* Work to complete *
Copy out each line in the material below that has the word "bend".

* Data supplied *

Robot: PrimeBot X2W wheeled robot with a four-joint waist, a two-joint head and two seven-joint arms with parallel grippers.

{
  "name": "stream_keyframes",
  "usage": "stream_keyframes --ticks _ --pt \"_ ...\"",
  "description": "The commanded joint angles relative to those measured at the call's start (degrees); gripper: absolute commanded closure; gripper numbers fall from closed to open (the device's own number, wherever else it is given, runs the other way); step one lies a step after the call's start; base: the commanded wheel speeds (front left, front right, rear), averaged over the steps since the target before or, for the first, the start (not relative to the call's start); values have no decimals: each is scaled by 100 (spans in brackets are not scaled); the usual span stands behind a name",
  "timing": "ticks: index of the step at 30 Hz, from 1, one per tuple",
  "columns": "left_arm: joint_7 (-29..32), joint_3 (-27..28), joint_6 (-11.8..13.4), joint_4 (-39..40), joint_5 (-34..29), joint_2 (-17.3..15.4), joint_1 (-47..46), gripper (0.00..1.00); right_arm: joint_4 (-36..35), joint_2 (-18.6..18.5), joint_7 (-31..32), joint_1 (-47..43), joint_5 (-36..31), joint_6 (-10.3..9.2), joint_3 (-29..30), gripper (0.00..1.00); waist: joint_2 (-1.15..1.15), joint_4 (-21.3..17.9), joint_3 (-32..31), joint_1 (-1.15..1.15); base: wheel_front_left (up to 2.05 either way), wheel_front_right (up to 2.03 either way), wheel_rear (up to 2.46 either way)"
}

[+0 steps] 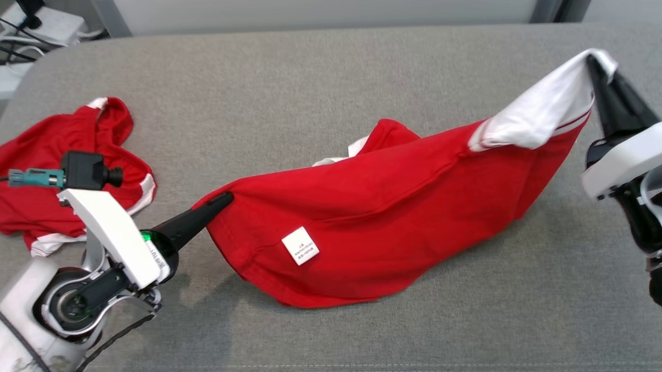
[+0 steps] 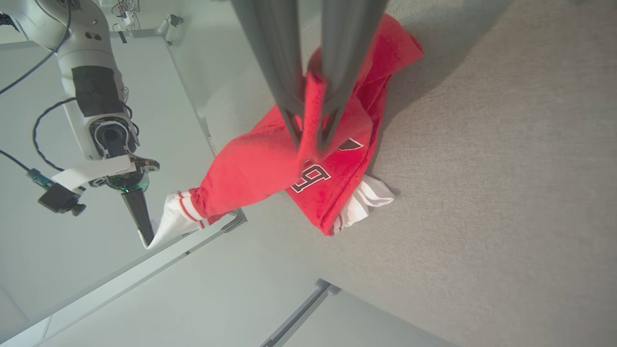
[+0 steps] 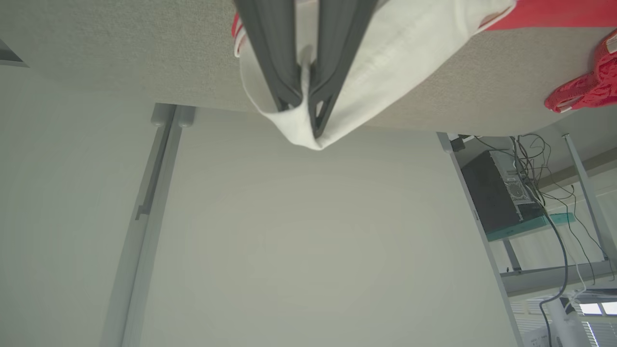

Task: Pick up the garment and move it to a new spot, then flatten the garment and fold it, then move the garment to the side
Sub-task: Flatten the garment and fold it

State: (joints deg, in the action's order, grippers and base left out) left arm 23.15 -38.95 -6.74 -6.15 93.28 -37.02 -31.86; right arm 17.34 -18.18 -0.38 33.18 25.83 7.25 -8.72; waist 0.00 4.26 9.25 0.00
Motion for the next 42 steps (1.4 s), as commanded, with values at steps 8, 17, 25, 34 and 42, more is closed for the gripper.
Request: stream_keyframes --ticks 8,17,25,34,42 --pt "-470 124 -58 -1565 -584 425 -901 33 503 143 -24 472 -230 24 -489 100 0 -158 727 0 0 0 0" --pt "-2081 -596 -73 -1868 -2033 463 -1290 0 1028 220 -378 731 -167 24 -764 100 0 -147 772 0 0 0 0" --pt "-3682 -1300 -74 -1697 -2944 334 -1121 0 1299 236 -646 594 -21 24 -772 100 0 8 557 0 0 0 0" --pt "-3812 -1317 -74 -1676 -3864 845 -580 0 1452 251 -719 492 51 24 -845 100 0 87 388 0 0 0 0" --pt "-3814 -1435 -74 -2020 -4404 1175 -290 0 1470 275 -712 516 84 24 -940 100 0 16 409 0 0 0 0"
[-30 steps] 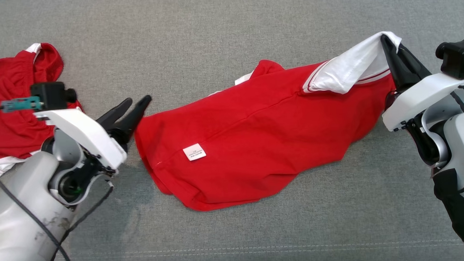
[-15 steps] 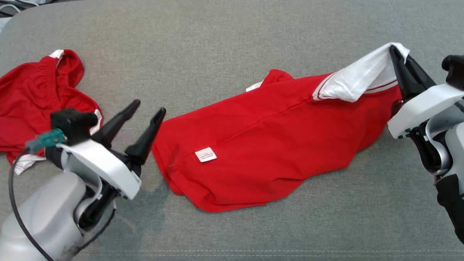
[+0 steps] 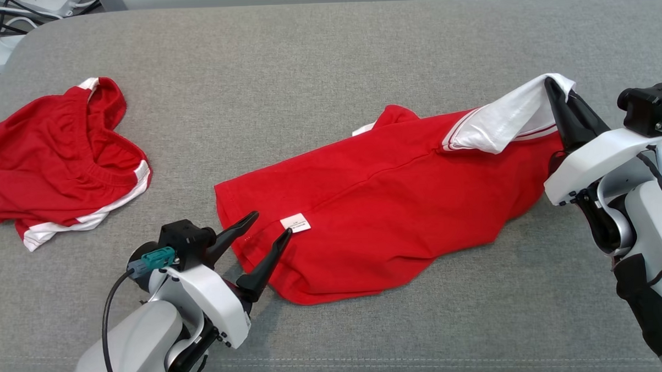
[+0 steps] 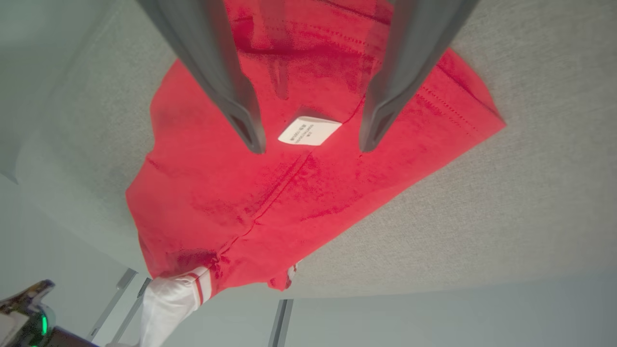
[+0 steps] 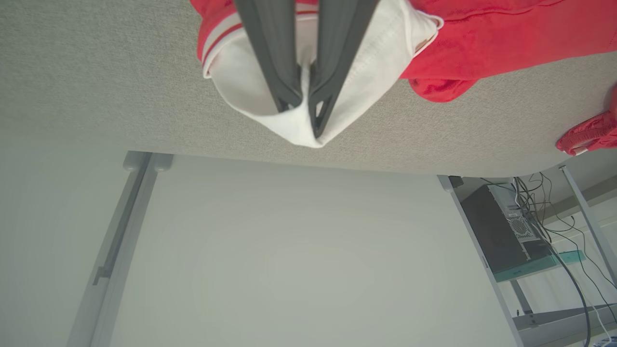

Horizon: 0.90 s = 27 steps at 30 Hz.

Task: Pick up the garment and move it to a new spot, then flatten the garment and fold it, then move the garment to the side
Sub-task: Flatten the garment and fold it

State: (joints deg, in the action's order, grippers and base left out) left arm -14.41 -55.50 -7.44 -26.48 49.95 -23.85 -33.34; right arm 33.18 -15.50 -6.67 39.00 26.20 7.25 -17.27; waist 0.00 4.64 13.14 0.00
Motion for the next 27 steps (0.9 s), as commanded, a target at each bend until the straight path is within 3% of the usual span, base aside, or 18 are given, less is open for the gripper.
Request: stream_keyframes --ticks 1,22,24,27 --pt "-58 219 -4 -71 -147 -128 -153 0 -118 10 -82 -58 48 24 -99 100 0 -35 31 0 0 0 0" --pt "-59 -36 -4 -996 -270 -76 -446 0 -180 26 -79 50 106 24 -285 100 0 -184 197 0 0 0 0" --pt "-59 -99 -4 -1020 -267 -102 -469 18 -183 24 -78 62 106 24 -286 100 0 -189 211 0 0 0 0" --pt "-59 -204 -4 -1077 -276 -154 -490 29 -186 34 -79 66 105 24 -289 100 0 -191 221 0 0 0 0"
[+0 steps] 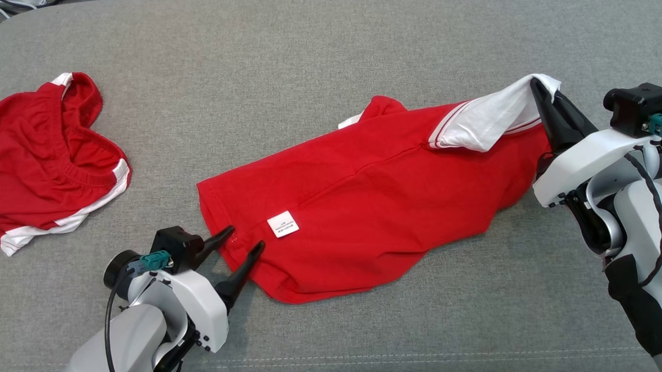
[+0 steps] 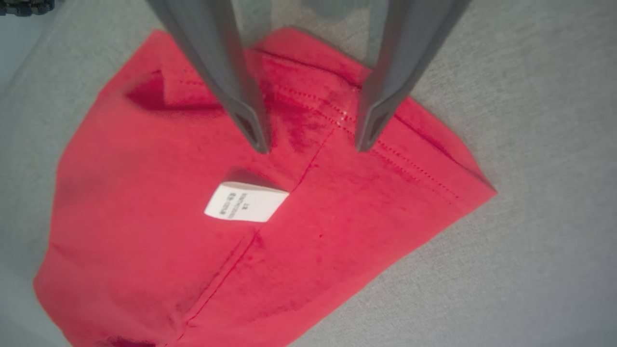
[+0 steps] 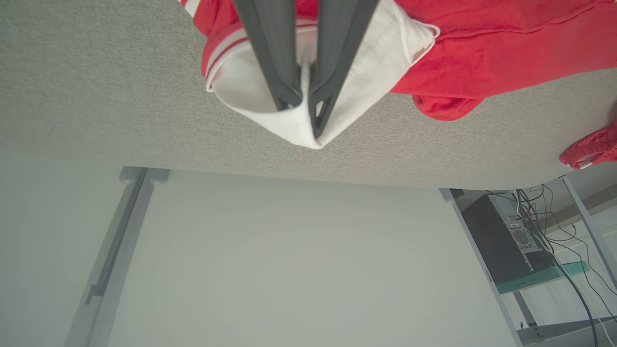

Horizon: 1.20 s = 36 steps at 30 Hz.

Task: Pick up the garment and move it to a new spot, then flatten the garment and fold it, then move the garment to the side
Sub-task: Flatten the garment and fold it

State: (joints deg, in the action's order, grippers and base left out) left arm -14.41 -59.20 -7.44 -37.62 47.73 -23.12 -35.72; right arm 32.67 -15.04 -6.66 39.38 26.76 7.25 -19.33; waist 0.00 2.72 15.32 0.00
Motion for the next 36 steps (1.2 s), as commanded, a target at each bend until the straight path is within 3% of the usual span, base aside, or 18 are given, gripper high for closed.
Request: stream_keyframes --ticks 1,4,9,11,15,19,23,27,30,31,32,34,36 --pt "-59 135 -4 12 -59 -244 -257 29 -139 -11 -80 28 49 24 -82 100 0 3 8 0 0 0 0" --pt "-59 105 -4 -33 -18 -264 -265 16 -155 -11 -74 19 50 24 -77 100 0 19 15 0 0 0 0" --pt "-59 -125 -4 -187 -24 -296 -340 16 -184 15 -59 21 43 24 -80 100 0 33 24 0 0 0 0" --pt "-59 -232 -4 -280 -38 -299 -397 8 -204 27 -48 26 44 24 -90 100 0 32 28 0 0 0 0" --pt "-59 -281 -4 -339 -87 -256 -535 2 -249 28 -39 32 42 24 -99 100 0 22 47 0 0 0 0" --pt "-59 -189 -4 -325 -278 -214 -614 2 -270 33 -21 22 35 24 -96 100 0 3 54 0 0 0 0" --pt "-59 -216 -4 -362 -391 -189 -560 11 -282 47 -4 -4 25 24 -87 100 0 -27 44 0 0 0 0" --pt "-59 -317 -4 -438 -401 -184 -552 11 -292 53 6 -13 22 24 -76 100 0 -43 43 0 0 0 0" --pt "-59 -419 -4 -590 -379 -172 -572 25 -312 62 15 -12 16 24 -67 100 0 -58 57 0 0 0 0" --pt "-59 -461 -4 -649 -370 -166 -594 35 -320 65 18 -10 14 24 -66 100 0 -61 63 0 0 0 0" --pt "-59 -524 -4 -705 -362 -156 -616 51 -330 69 22 -7 16 24 -65 100 0 -66 68 0 0 0 0" --pt "-59 -605 -4 -751 -328 -140 -667 66 -352 70 28 -1 13 24 -65 100 0 -69 81 0 0 0 0" --pt "-59 -692 -4 -789 -291 -138 -715 98 -372 70 32 2 13 24 -60 100 0 -71 96 0 0 0 0"
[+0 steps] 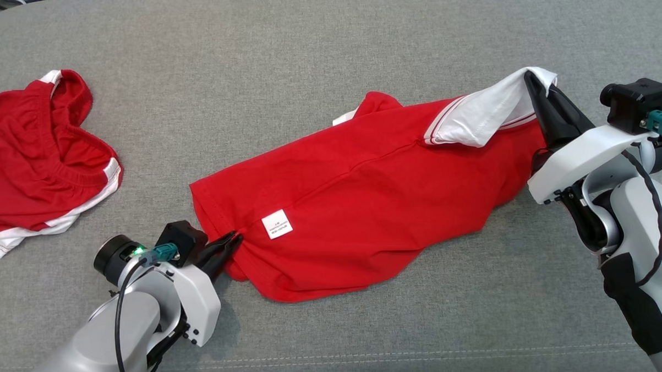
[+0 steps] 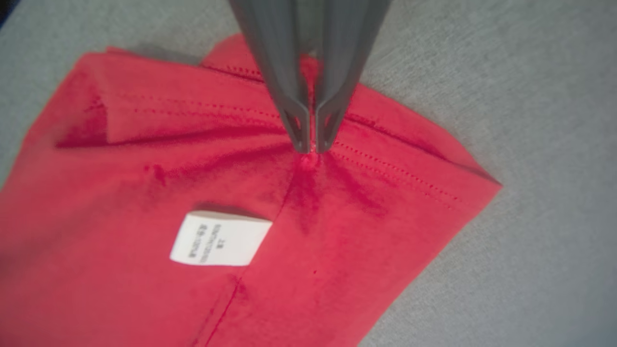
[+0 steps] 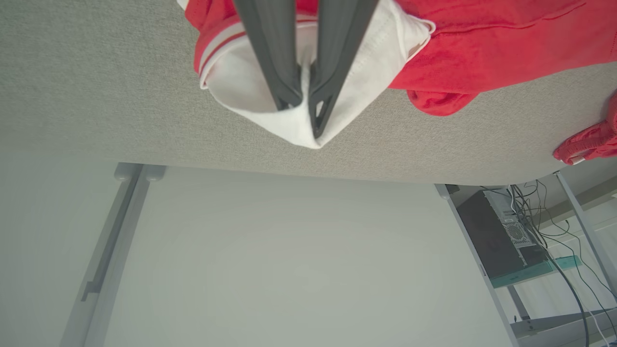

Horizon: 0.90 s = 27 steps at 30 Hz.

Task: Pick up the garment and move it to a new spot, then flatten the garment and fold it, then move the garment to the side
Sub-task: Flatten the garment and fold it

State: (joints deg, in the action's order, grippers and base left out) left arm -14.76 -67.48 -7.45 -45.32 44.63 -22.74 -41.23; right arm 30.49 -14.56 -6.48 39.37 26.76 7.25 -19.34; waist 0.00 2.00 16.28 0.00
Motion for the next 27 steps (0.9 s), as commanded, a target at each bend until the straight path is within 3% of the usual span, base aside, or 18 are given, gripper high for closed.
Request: stream_keyframes --ticks 1,5,10,14,24,27 --pt "-24 107 -3 -30 41 -176 -188 100 -162 21 18 5 12 24 -57 100 0 1 6 0 0 0 0" --pt "-24 90 -3 12 81 -179 -290 100 -179 24 22 3 27 24 -16 100 0 11 13 0 0 0 0" --pt "-24 482 -3 580 -33 -502 -425 100 -171 -43 29 20 207 24 165 100 0 75 -118 0 0 0 0" --pt "-24 604 -3 1230 15 -945 -472 100 -192 -166 64 52 359 24 320 100 0 160 -249 0 0 0 0" --pt "496 525 -3 3097 1247 -2542 -1417 100 -340 -242 265 297 923 24 658 100 0 249 -403 0 0 0 0" --pt "592 535 -3 3281 1350 -2717 -1776 100 -331 -270 387 439 1053 24 669 100 0 248 -398 0 0 0 0"
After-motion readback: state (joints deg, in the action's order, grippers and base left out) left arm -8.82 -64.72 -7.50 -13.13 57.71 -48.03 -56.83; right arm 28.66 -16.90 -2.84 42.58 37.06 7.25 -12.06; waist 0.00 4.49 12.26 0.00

* Solution to this exercise *
Motion for the next 27 steps (0.9 s), as commanded, a target at each bend until the straight path is within 3% of the usual span, base aside, or 18 are given, less is open for the gripper.
Motion for the next 36 steps (1.2 s), as commanded, a target at each bend until the straight path is within 3% of the usual span, base aside, or 18 are given, gripper high for closed.
Motion for the next 27 steps (0.9 s), as commanded, a target at each bend until the straight path is within 3% of the usual span, base aside, or 18 are given, gripper high for closed.

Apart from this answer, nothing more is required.